The U.S. Department of Agriculture’s (USDA) Animal and Plant Health Inspection Service (APHIS) has confirmed positive identifications of Citrus yellow vein clearing virus (CYVCV) in the Hacienda Heights area of Los Angeles County during the California Department of Food and Agriculture’s (CDFA) routine multi-pest survey. This is the second area in California where CYVCV has been detected, following the first detections in Tulare County in March 2022.
In response to the additional detections of the virus, CDFA is surveying residential properties within a 1-mile core radius area around the initial find site in Los Angeles County to fully determine the extent of the disease’s presence in the area.
Photo credit: https://gd.eppo.int/taxon/CSYV00/photos
CYVCV can be spread by vectors as they move from tree to tree feeding on foliage. The vectors include citrus whitefly, green citrus aphid, melon or cotton aphid, and cowpea aphid, which are all known to be present in California.
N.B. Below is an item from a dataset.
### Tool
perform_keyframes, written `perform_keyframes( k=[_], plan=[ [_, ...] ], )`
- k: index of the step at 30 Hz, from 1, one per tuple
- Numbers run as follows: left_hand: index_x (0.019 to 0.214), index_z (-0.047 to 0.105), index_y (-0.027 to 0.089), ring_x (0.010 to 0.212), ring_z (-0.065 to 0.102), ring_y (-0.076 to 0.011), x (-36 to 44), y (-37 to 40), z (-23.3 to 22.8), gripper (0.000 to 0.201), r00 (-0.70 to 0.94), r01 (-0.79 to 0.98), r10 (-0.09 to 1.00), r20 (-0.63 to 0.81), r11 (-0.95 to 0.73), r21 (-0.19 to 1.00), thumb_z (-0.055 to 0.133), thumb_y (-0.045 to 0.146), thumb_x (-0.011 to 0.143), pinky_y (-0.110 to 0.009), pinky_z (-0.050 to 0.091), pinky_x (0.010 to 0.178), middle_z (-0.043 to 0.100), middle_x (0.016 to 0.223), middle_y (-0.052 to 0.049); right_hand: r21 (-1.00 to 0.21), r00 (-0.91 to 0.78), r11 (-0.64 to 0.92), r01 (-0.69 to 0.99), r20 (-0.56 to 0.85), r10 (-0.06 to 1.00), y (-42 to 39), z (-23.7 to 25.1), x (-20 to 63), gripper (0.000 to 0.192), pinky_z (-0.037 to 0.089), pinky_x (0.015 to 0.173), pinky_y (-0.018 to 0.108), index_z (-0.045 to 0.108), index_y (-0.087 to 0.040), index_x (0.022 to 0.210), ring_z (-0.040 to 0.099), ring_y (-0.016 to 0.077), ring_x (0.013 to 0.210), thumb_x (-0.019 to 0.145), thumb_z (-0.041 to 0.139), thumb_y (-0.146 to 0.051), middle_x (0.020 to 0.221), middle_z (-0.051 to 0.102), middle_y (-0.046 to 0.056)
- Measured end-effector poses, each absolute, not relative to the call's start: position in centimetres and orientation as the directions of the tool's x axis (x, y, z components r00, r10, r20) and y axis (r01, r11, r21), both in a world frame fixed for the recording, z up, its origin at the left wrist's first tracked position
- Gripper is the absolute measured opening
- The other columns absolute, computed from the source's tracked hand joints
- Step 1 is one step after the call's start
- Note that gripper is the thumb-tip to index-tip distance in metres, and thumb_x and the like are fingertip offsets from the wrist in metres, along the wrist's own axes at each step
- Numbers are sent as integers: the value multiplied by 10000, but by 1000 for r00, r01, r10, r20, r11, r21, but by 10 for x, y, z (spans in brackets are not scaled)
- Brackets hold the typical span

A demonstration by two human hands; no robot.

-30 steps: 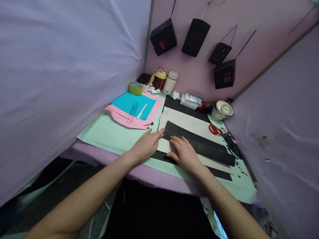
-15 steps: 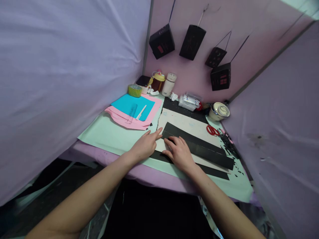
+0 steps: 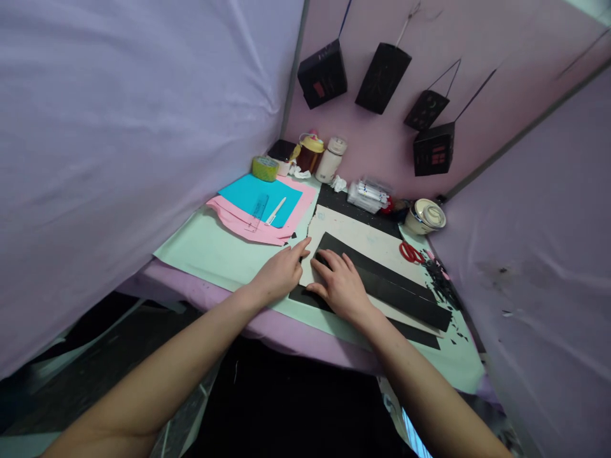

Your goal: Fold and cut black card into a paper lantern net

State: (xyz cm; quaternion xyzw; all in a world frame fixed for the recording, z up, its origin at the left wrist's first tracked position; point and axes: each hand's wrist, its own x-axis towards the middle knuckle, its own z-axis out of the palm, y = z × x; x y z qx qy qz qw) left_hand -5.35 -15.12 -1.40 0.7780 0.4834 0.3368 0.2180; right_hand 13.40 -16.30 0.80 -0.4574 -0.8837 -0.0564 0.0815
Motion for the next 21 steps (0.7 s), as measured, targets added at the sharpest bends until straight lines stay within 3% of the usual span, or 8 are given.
perform_keyframes(
  k=[4,10,15,18,21],
  plan=[
    [1429,308,164,1159,567,-192,-51,-151,-13,628,297,596,901,316,-434,675,375,67,813,-349,449,983,628,1238,-66,66,-627,627,776,180,758,-161,10,129,540,236,1102,510,488,-175,1317,424,267,1288,922,411,-535,1375,509,125],
    [1378,391,152,1132,584,-183,-47,-151,3,583,297,533,884,361,-467,706,392,82,799,-332,447,988,631,1231,-64,106,-653,644,757,156,742,-163,19,121,657,194,1109,535,526,-108,1267,498,299,1210,866,449,-623,1284,568,196],
    [1405,364,193,1217,524,-191,-26,-135,23,512,417,498,819,394,-568,655,404,225,896,-334,425,1004,566,1323,-63,-51,-595,609,792,163,787,-167,8,128,739,258,1098,497,449,-111,1349,395,302,1310,837,485,-642,1382,485,177],
    [1418,354,191,1315,425,-220,-5,-118,24,547,628,478,731,266,-633,609,425,405,919,-342,365,1055,440,1445,-80,-154,-578,597,788,152,802,-167,0,133,744,318,1068,467,441,-136,1369,397,312,1304,812,550,-617,1366,503,164],
    [1445,301,149,1391,296,-225,8,-106,16,604,746,487,650,144,-681,547,380,461,934,-390,217,1136,371,1483,-111,-234,-570,592,771,160,806,-167,0,136,734,346,1048,464,418,-166,1395,409,317,1290,814,568,-588,1372,497,153]
  ],
)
CYVCV can also be spread through grafting and the movement of infected propagative materials and rootstocks, and contaminated tools and equipment. While there is no treatment for CYVCV, as of now, the best mitigation measures are to control the virus’ vectors and sanitize tools and equipment. To the greatest extent possible, growers are encouraged to urge their field crews to clean and sanitize all their equipment thoroughly in between jobs or when moving between groves.